Asynchronous kernel execution and memory not overlapping using CUDA stream!

Hi,

I’m trying to use CUDA stream to build a processing pipeline that overlaps my kernel launch and memory transfer from and to GPU. Although the kernel has been distributed to various stream, all the processing was actually serialised and the memcpy is not overlapping the kernel execution at all. I wonder if someone could have a look and advice me on this? I’m using CUDA 8, gtx 980, and have added the --default-stream per thread command before compiling using visual studio.

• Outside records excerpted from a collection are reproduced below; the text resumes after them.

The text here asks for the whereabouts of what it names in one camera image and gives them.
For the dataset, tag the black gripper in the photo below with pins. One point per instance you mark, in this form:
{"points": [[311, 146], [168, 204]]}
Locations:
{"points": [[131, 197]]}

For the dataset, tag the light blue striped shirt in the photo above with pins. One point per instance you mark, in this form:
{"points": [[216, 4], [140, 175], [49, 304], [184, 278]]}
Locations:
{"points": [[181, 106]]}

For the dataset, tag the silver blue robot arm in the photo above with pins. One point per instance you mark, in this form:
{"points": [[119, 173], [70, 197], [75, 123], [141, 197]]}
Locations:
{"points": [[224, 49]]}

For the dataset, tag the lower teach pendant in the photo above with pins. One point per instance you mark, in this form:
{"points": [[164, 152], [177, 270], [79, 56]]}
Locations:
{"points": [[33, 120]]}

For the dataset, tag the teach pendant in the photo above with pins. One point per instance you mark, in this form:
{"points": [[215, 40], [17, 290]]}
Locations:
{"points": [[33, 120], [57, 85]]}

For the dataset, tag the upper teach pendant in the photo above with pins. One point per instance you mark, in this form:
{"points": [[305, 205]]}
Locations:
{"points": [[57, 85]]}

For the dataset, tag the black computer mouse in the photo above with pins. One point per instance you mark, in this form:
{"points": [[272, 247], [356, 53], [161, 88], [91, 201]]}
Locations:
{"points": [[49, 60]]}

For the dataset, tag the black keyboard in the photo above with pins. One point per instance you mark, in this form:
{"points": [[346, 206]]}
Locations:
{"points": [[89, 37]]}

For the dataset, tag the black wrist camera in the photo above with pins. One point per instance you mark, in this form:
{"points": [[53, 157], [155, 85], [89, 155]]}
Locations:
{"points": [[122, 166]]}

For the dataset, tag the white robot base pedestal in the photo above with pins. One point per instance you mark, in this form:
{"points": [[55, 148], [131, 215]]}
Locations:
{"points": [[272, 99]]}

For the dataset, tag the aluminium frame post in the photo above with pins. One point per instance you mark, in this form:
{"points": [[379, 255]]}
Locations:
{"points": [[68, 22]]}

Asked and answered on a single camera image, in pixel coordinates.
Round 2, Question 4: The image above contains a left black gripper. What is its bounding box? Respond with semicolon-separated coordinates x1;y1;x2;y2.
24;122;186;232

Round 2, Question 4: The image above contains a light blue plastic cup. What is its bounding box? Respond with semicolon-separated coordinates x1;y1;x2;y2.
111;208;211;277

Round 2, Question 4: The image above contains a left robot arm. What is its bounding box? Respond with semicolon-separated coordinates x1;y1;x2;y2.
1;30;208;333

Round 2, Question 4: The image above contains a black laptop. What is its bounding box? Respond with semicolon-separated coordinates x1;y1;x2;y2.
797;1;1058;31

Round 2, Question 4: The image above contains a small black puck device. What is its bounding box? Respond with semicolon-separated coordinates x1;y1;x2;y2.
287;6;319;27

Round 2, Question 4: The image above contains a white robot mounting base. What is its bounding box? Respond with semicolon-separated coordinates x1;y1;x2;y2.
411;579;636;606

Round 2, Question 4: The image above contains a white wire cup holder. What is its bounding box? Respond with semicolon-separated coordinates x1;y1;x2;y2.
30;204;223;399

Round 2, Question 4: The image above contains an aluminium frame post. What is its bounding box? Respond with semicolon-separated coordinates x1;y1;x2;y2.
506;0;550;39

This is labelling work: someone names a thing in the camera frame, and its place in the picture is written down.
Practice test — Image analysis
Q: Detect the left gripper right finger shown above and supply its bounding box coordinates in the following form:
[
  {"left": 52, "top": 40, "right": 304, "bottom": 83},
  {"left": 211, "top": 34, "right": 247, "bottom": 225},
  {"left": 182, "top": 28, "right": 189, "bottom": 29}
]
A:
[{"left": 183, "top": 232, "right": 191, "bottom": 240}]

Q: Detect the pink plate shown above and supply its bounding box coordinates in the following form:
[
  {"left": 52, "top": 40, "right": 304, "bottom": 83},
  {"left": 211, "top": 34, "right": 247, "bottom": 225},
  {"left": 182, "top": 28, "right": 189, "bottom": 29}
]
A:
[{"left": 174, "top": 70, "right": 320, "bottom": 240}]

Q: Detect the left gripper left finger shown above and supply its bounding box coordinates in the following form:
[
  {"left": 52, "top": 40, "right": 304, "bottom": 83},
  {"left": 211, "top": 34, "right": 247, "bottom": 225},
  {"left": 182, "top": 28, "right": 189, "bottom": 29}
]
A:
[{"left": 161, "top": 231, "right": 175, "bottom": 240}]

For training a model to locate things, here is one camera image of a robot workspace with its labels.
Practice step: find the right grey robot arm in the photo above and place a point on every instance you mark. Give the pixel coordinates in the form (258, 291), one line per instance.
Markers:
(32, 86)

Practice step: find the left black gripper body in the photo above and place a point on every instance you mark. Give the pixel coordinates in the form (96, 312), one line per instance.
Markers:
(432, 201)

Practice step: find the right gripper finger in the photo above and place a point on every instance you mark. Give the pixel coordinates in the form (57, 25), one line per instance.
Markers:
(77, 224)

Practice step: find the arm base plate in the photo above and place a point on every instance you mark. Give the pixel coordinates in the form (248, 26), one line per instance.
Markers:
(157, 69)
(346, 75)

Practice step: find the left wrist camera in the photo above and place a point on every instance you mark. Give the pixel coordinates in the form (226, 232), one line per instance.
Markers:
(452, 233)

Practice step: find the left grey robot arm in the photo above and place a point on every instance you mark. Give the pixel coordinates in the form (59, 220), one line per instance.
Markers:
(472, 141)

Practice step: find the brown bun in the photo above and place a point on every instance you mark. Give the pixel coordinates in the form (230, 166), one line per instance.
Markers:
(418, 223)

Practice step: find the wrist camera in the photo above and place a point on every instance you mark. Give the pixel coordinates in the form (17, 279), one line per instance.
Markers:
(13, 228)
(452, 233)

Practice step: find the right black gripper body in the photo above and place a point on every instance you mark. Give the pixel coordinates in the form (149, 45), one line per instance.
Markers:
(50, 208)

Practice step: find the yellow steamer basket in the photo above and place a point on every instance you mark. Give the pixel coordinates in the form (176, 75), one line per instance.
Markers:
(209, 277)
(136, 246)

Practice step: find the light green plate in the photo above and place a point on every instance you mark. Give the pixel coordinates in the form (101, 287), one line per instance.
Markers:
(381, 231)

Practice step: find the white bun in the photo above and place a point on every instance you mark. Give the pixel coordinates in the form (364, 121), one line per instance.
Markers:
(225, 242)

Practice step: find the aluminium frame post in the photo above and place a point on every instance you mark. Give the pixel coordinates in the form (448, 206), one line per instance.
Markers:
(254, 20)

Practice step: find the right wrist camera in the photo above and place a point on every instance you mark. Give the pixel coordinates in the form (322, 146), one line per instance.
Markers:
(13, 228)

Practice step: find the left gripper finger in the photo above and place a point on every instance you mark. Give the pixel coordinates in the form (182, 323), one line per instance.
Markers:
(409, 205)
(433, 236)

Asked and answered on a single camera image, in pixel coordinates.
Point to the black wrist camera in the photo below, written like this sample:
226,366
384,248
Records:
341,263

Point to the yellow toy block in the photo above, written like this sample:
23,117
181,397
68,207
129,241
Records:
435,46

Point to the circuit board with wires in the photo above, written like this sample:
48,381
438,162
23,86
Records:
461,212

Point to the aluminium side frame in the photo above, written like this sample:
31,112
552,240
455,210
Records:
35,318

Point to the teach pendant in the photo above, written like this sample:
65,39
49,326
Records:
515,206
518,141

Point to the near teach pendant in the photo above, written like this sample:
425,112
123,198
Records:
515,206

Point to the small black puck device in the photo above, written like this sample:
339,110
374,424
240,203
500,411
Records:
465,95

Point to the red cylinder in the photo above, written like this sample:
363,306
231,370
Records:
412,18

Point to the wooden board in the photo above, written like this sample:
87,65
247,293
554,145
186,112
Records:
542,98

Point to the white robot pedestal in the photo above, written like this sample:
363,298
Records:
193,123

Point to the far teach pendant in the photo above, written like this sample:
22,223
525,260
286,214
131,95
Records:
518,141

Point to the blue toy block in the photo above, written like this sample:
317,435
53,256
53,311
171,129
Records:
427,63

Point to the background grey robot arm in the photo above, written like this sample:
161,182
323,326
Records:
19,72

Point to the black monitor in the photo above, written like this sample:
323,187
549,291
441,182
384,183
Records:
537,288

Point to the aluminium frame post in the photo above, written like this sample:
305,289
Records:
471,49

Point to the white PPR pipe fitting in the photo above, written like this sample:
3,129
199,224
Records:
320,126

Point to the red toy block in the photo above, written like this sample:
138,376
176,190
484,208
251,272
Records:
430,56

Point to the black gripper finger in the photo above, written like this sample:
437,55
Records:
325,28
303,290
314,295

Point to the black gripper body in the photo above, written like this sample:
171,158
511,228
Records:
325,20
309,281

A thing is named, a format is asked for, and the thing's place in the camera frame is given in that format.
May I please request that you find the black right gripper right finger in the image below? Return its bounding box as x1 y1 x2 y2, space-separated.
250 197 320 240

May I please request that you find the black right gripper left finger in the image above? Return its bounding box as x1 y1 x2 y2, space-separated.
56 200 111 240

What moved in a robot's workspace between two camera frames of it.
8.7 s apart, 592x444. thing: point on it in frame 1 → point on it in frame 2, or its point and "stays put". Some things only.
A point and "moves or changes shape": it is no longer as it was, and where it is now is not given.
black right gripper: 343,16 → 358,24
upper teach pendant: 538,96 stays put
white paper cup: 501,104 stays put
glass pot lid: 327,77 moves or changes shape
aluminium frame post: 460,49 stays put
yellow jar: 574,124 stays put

Below is the profiling results and code to overlap the kernel execution and memory transfer.

Thanks!
Andy

https://drive.google.com/open?id=0B4VtavMHEP2LTENqQ3VwOTRXSzg

for (h = 0; h < numFrame; h++) {
		for (i = 0; i < numAngle; i++) {
			//cudaStreamSynchronize(stream[sID]);
			printf("Recon image %d", i + h*numAngle);
			offSetIn = (h*numAngle + i)*numSample*numChannel;
			offSetOut = (h*numAngle + i)*imageHeight*imageWidth;

			h_t0_wl = h_t0[i] * h_fs + 0.5f;

			myparms.srcPtr = make_cudaPitchedPtr(d_RFIn + offSetIn, numSample * sizeof(float2), numSample, 1);
			myparms.dstPos = make_cudaPos(0, 0, numChannel*(i%nLayered));
			cudaMemcpy3DAsync(&myparms, stream[i]);

			kernel_DAS_DynApo8 << <dimGrid, dimBlock, 0, stream[i] >> > (d_LRI + offSetOut, d_pixelMapX, d_pixelMapZ, h_angle[i], imageHeight, imageWidth, numChannel, h_t0_wl, i%nLayered);
			cudaMemcpy2DAsync(h_LRI_r + offSetOut, sizeof(float), d_LRI + offSetOut, sizeof(float2), sizeof(float), imageHeight*imageWidth, cudaMemcpyDeviceToHost, stream[i]);
			cudaMemcpy2DAsync(h_LRI_i + offSetOut, sizeof(float), &(d_LRI[offSetOut].y), sizeof(float2), sizeof(float), imageHeight*imageWidth, cudaMemcpyDeviceToHost, stream[i]);

		}
	}
	cudaDeviceSynchronize();

on windows, WDDM command batching can interfere with seeing proper overlap/concurrency

Thanks txbob. Do you think there might be other method other than using cudaStreamQuery to flush the command queue? It seem there is some overlapping in the memory transfer out but the memory transfer to GPU is still preventing the kernel from running ascynchronously.

External Media

for (h = 0; h < numFrame; h++) {
		for (i = 0; i < numAngle; i++) {
			//cudaStreamSynchronize(stream[sID]);
			printf("Recon image %d", i + h*numAngle);
			offSetIn = (h*numAngle + i)*numSample*numChannel;
			offSetOut = (h*numAngle + i)*imageHeight*imageWidth;

			h_t0_wl = h_t0[i] * h_fs + 0.5f;

			myparms.srcPtr = make_cudaPitchedPtr(d_RFIn + offSetIn, numSample * sizeof(float2), numSample, 1);
			myparms.dstPos = make_cudaPos(0, 0, numChannel*(i%nLayered));
			cudaMemcpy3DAsync(&myparms, stream[i]);

			kernel_DAS_DynApo8 << <dimGrid, dimBlock, 0, stream[i] >> > (d_LRI + offSetOut, d_pixelMapX, d_pixelMapZ, h_angle[i], imageHeight, imageWidth, numChannel, h_t0_wl, i%nLayered);
			cudaMemcpy2DAsync(h_LRI_r + offSetOut, sizeof(float), d_LRI + offSetOut, sizeof(float2), sizeof(float), imageHeight*imageWidth, cudaMemcpyDeviceToHost, stream[i]);
			cudaMemcpy2DAsync(h_LRI_i + offSetOut, sizeof(float), &(d_LRI[offSetOut].y), sizeof(float2), sizeof(float), imageHeight*imageWidth, cudaMemcpyDeviceToHost, stream[i]);
			cudaStreamQuery(stream[i]);
		}
	}
	cudaDeviceSynchronize();

Thanks!
Andy

The cudaMemcpy3DAsync is launched into the same stream as the kernel call, so clearly the kernel call within that loop iteration cannot run concurrently with that particular transfer to the device.

I don’t know of other methods to flush the command queue, but I’m sure they exist.